[Opening Extracted material section]

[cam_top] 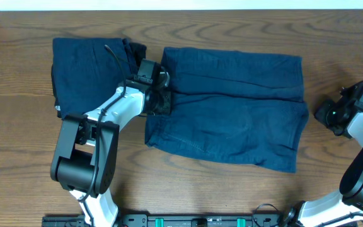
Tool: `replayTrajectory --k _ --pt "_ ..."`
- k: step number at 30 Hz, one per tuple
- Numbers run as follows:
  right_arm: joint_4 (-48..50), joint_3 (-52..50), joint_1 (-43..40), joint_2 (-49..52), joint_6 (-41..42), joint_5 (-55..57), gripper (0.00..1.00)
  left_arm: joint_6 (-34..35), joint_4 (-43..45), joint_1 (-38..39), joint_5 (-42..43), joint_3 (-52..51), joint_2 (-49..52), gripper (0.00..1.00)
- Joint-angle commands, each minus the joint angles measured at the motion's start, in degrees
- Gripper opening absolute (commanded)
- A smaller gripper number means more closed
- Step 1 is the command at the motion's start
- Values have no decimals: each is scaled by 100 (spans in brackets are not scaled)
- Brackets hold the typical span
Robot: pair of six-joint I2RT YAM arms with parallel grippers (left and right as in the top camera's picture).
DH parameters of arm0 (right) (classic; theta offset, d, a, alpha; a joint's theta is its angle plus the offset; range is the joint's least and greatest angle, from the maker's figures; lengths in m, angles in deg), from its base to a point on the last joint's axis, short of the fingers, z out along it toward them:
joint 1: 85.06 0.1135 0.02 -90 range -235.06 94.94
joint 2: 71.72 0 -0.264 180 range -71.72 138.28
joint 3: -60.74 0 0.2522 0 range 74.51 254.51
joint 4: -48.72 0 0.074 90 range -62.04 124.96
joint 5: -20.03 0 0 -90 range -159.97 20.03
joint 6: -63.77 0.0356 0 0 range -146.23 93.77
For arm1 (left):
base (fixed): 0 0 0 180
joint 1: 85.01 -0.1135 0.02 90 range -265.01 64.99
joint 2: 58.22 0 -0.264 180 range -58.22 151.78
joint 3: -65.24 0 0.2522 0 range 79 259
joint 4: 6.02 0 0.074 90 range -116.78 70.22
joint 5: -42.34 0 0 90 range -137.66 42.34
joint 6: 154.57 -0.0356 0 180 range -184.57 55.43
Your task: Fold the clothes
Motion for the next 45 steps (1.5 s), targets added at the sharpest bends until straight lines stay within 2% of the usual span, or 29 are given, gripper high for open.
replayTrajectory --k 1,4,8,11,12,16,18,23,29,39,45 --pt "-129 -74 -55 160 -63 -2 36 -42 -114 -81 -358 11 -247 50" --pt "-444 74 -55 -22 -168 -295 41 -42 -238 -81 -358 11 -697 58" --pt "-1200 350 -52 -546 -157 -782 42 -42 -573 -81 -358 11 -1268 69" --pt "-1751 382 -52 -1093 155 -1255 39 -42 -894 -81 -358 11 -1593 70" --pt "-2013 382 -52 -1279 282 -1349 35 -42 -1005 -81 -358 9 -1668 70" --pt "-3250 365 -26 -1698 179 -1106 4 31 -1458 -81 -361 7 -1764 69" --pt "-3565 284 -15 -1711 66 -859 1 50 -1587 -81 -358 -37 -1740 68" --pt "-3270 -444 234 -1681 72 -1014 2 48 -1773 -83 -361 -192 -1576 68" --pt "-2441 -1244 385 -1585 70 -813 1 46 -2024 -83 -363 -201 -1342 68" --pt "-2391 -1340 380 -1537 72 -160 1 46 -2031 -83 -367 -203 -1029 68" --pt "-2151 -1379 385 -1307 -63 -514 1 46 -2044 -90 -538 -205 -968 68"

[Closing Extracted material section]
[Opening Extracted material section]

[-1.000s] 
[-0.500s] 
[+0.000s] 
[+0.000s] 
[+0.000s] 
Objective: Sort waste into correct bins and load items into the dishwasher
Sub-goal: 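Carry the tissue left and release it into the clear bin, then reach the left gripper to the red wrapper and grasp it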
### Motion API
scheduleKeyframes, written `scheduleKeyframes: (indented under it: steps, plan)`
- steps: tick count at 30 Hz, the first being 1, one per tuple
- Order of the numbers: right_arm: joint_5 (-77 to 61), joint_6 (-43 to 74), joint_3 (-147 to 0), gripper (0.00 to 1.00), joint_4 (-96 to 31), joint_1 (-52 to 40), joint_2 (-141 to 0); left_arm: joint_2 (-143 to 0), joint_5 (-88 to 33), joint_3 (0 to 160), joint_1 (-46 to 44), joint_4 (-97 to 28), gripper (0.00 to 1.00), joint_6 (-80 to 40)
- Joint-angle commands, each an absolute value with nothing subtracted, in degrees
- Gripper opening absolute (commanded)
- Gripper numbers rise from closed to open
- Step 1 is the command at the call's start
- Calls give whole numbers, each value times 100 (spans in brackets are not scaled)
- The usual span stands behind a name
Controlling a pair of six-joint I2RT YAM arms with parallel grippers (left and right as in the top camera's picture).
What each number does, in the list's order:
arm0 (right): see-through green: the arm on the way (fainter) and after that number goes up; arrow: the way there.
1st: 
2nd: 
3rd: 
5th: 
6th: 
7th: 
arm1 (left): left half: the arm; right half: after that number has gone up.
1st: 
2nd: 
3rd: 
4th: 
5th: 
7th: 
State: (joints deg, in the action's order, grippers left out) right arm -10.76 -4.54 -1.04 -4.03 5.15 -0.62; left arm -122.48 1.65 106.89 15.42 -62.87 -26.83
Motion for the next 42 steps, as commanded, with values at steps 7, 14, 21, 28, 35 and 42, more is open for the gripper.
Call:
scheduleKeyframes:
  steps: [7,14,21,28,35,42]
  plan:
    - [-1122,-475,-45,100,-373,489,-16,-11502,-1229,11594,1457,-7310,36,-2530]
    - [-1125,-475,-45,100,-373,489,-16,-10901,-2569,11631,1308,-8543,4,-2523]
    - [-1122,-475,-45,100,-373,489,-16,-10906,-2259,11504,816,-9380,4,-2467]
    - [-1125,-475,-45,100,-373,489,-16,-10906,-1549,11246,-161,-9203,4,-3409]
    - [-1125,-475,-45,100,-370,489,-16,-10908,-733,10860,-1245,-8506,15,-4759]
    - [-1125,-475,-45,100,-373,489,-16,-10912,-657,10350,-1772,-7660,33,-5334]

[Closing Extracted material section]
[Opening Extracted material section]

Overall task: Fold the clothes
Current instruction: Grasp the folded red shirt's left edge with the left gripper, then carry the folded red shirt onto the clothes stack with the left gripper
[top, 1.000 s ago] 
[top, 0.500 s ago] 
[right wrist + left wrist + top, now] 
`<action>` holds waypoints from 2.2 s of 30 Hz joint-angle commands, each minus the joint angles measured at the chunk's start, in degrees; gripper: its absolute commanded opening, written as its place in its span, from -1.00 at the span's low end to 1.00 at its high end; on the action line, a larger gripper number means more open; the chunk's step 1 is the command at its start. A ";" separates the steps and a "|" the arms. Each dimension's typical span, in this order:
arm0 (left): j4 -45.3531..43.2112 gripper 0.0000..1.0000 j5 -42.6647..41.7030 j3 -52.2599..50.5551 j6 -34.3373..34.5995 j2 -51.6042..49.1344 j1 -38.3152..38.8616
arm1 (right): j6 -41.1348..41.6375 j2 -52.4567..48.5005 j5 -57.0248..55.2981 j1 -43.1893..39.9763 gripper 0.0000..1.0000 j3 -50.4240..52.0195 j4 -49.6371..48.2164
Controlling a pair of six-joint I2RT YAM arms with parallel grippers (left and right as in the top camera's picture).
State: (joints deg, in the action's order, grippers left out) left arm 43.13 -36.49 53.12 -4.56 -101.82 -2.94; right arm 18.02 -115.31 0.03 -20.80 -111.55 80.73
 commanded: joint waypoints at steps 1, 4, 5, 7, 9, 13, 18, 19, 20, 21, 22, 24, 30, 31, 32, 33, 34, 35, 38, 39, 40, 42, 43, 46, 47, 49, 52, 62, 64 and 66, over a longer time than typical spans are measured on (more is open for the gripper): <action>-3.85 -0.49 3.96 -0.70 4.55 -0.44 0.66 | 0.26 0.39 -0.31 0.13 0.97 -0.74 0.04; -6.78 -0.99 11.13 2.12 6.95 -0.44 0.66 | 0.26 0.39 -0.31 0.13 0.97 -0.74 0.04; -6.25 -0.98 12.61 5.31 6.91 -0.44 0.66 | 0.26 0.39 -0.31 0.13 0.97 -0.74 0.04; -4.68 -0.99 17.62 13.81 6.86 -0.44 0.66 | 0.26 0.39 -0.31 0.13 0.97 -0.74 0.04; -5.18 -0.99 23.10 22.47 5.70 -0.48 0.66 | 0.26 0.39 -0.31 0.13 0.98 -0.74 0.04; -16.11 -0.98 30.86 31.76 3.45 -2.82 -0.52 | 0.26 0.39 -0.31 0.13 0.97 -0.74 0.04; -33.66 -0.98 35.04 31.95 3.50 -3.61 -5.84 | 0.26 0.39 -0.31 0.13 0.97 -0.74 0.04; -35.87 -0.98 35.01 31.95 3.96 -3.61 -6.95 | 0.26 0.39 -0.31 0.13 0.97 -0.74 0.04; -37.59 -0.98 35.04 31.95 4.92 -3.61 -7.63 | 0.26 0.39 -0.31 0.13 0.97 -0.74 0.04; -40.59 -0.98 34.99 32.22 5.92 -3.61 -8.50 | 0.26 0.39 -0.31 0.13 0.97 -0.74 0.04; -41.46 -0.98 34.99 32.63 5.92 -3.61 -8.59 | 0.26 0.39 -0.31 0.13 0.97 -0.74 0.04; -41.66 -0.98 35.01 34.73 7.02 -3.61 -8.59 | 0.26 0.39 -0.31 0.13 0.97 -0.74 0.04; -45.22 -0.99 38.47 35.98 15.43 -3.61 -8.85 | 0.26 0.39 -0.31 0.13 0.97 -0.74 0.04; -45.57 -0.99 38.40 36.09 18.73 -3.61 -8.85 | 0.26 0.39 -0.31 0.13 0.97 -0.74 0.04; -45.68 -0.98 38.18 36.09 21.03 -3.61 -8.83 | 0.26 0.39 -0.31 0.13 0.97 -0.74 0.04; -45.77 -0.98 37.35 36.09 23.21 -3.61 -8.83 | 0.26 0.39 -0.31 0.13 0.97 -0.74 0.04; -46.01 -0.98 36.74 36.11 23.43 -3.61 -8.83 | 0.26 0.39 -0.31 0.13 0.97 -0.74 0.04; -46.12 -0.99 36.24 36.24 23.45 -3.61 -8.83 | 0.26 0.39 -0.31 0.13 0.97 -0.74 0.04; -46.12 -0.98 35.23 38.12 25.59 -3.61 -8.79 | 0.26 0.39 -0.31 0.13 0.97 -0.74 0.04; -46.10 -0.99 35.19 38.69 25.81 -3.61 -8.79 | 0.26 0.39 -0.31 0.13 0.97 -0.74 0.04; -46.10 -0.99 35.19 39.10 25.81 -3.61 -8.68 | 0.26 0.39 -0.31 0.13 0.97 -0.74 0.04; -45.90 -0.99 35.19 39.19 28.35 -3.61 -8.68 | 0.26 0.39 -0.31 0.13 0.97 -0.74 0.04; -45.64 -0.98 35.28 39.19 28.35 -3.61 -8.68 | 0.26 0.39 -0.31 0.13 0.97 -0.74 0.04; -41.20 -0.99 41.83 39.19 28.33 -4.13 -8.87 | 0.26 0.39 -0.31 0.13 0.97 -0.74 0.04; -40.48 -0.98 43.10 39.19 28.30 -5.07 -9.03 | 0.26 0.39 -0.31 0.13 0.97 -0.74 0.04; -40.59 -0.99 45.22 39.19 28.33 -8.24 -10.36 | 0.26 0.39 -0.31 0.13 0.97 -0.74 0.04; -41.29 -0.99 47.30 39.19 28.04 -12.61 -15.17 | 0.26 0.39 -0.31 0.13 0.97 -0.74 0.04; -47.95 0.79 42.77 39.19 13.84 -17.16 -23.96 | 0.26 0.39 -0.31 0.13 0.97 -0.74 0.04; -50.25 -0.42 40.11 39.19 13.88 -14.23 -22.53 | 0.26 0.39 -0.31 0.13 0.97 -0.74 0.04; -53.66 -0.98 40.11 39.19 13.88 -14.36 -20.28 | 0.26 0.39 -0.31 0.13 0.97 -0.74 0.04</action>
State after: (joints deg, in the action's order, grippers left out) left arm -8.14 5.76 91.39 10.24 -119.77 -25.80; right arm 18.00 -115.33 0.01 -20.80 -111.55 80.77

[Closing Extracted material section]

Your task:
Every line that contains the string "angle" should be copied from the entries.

Written response:
- Joint-angle commands, each minus the joint angles measured at the motion's start, in degrees
DH parameters of arm0 (right) (classic; theta offset, d, a, alpha; a joint's theta is its angle plus the offset; range is the joint's least and greatest angle, from the maker's figures; lengths in m, angles in deg), from its base to a point on the last joint's axis, short of the fingers, z out along it toward them:
- Joint-angle commands, each an absolute value with nothing subtracted, in degrees
`<action>` holds waypoints from 2.2 s of 30 Hz joint-angle commands, each minus the joint angles measured at the chunk's start, in degrees; gripper: its absolute commanded opening, written as its place in its span, from -1.00 at the span's low end to 1.00 at its high end; on the action line, a larger gripper number means more open; the chunk's step 1 is the command at its start. A ";" separates the steps and a "|" the arms. Each dimension's typical span, in this order:

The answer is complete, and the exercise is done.